**Problem statement:** In the material below, find each line that contains the word "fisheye" and copy it.

**Dataset entries:**
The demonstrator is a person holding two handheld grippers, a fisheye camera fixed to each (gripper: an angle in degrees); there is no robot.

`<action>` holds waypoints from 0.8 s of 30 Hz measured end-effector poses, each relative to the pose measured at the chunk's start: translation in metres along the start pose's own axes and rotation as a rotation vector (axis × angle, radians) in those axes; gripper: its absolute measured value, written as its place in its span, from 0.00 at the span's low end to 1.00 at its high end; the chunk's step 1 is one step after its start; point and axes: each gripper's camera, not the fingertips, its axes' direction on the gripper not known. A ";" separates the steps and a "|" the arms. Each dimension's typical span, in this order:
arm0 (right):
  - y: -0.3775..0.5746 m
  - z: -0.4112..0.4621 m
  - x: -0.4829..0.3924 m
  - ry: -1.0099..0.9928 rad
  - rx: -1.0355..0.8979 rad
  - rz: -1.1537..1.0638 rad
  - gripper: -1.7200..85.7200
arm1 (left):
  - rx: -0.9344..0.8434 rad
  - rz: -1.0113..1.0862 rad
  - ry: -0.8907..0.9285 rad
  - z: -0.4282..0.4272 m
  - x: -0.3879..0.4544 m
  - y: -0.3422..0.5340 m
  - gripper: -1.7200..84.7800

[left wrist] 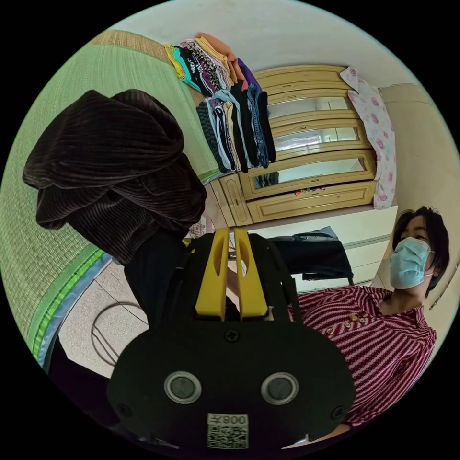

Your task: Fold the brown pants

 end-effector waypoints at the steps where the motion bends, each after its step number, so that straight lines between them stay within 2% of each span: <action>1: 0.004 0.002 0.016 -0.048 0.023 0.010 0.19 | -0.003 -0.004 0.006 0.001 0.001 -0.007 0.04; 3: 0.010 0.005 0.034 -0.120 0.036 0.002 0.17 | 0.000 -0.016 0.010 0.001 0.001 -0.015 0.04; 9: 0.049 -0.007 0.072 -0.170 0.052 -0.001 0.12 | -0.002 -0.037 -0.011 0.000 0.004 -0.036 0.04; 15: 0.124 -0.057 0.039 -0.294 0.163 -0.191 0.08 | -0.119 0.059 -0.087 0.025 0.025 -0.057 0.07; 18: 0.152 -0.070 0.006 -0.362 0.180 -0.295 0.07 | -0.183 0.159 -0.136 0.048 0.045 -0.068 0.11; 24: 0.183 -0.043 -0.096 -0.348 0.046 -0.554 0.06 | -0.305 0.500 -0.390 0.102 0.111 -0.076 0.18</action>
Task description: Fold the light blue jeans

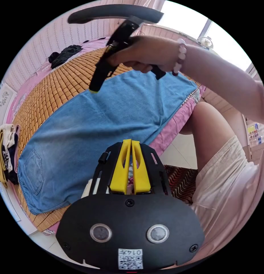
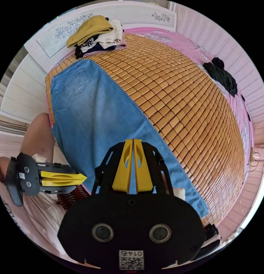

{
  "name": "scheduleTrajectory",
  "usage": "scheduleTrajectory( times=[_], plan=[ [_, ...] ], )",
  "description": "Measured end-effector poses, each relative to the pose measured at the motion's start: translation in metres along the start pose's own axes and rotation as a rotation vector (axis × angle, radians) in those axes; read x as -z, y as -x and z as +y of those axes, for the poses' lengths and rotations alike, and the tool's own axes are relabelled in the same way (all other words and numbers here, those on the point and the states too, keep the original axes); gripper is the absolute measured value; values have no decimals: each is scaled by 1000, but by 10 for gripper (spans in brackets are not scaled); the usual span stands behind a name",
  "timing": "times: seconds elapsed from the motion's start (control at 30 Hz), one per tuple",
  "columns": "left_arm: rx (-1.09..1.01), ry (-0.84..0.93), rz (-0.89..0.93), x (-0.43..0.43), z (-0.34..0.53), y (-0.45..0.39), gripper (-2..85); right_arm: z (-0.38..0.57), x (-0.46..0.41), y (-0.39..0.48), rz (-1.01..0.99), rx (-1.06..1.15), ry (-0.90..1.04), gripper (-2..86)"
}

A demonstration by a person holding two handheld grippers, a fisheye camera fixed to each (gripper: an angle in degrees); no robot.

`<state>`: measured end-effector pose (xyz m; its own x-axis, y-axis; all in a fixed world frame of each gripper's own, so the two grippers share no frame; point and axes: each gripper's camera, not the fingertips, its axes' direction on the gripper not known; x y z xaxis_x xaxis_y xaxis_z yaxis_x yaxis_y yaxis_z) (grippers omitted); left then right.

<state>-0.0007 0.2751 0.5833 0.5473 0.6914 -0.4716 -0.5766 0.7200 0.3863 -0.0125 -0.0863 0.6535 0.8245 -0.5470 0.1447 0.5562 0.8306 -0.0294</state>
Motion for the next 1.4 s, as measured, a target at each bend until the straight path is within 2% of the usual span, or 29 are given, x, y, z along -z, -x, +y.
scheduleTrajectory(
  times=[0.07, 0.3, 0.57, 0.67, 0.87, 1.1, 1.4],
  plan=[
    [-6, -8, -3, 0, 7, -2, -10, -36, -37, 0, 52, 44, 160, -4],
    [22, -23, 46, 4, 13, 4, -10, -86, -58, 9, 96, 125, 260, -4],
    [-16, -13, 60, -3, 8, 2, -10, -149, -85, 17, 134, 226, 485, -5],
    [-20, 25, 63, 1, 6, 3, -10, -162, -88, 12, 106, 236, 512, -7],
    [51, -48, 63, 3, 21, 3, -10, -179, -93, 8, 107, 218, 568, -8],
    [45, -49, 98, 9, 25, 9, -10, -184, -89, 1, 116, 203, 605, -7],
    [63, -68, 33, 19, 30, 0, -10, -172, -81, 6, 241, 233, 693, -5]
  ],
)
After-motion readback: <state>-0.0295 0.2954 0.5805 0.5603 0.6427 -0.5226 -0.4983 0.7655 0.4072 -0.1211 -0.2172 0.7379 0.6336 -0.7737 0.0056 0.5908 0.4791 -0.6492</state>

**Written reply:**
The demonstrator is a person holding two handheld grippers, a fisheye camera fixed to each (gripper: an angle in degrees); there is no robot.
A demonstration by a person holding two handheld grippers, a fisheye camera fixed to each (gripper: an angle in degrees); no robot.

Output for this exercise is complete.